Trevor tentatively clears his throat after a slurp of his milkshake. “I don’t think responding is a good idea. It’ll only reinforce his opinion of you.”

“That I’m crazy?”

“Exactly.”

I wait a couple of beats and narrow my gaze at him. “Do you think I’m crazy?”

“I wouldn’t use the term ‘crazy.’ But . . .”

“But what?” I snap. Do I care whether Trevor thinks I’m hot and/or crazy? Certainly not.

“You made a hit list of exes to pursue. And you made friends with my one-night stand and called her marriage material.” He safely sticks to the crazy side of things, and I’m a little relieved.

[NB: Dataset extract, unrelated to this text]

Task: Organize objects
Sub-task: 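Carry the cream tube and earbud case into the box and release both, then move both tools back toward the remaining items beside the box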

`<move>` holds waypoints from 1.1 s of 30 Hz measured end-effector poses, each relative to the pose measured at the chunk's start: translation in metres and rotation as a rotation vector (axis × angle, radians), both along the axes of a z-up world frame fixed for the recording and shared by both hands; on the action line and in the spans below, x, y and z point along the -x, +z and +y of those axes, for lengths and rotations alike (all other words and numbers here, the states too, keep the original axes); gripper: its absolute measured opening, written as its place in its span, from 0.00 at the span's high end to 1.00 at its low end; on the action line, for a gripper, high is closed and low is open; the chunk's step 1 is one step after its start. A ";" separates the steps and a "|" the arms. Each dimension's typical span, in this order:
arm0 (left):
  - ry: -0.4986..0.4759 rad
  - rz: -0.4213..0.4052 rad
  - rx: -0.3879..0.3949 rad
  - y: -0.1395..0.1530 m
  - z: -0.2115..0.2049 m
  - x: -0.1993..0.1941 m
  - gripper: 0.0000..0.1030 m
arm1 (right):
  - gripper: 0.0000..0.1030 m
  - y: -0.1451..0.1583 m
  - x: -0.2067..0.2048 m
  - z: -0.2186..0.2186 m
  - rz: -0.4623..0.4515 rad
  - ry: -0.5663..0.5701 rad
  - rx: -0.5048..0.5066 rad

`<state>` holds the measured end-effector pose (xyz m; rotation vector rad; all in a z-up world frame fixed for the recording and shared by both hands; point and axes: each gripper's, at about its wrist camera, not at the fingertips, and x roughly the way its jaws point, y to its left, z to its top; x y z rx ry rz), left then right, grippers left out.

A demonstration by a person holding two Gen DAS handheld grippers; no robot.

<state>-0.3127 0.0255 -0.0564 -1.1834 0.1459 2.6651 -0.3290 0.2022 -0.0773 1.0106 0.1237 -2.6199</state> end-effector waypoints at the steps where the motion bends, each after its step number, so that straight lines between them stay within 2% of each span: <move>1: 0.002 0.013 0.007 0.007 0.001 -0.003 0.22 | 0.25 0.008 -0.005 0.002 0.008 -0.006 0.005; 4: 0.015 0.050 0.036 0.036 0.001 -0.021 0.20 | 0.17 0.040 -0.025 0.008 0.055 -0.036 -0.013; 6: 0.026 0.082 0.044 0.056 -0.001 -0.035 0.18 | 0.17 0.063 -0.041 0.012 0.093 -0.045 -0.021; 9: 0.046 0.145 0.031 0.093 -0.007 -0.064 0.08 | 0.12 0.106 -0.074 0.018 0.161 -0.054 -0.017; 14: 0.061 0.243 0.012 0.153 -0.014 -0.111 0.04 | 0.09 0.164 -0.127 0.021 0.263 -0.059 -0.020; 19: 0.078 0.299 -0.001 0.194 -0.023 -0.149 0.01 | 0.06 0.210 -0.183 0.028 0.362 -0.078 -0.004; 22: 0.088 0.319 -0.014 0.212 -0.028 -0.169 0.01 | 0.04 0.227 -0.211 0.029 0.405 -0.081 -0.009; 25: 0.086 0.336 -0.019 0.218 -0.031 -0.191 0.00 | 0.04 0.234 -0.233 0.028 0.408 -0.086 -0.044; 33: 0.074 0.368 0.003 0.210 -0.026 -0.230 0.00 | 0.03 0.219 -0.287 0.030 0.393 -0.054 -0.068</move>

“Gabby is marriage material.”

He ignores that statement. “I mean, let’s look at the facts. You also keyed one ex’s car.”

“I can’t bear that cross my whole life, Metcalfe. I was fifteen. Give me a break. You sound like Segway Jeff.” I roll my eyes dismissively. “Also, it’s offensive and demeaning to be written off as crazy. Especially given the stigma of mental health. And maybe the real issue here is that some men can’t confront their emotions. Instead of taking responsibility for your own behavior, it’s easier to screw us, write us off as loons, and forget about us.” I huff at the injustice, stuffing another handful of fries into my mouth like a goblin.

He considers that for a moment and frowns. “Point taken. You’re right. But can you not admit that people, not just women, can act a little”—he looks to the ceiling, searching for the proper term—“intense sometimes?”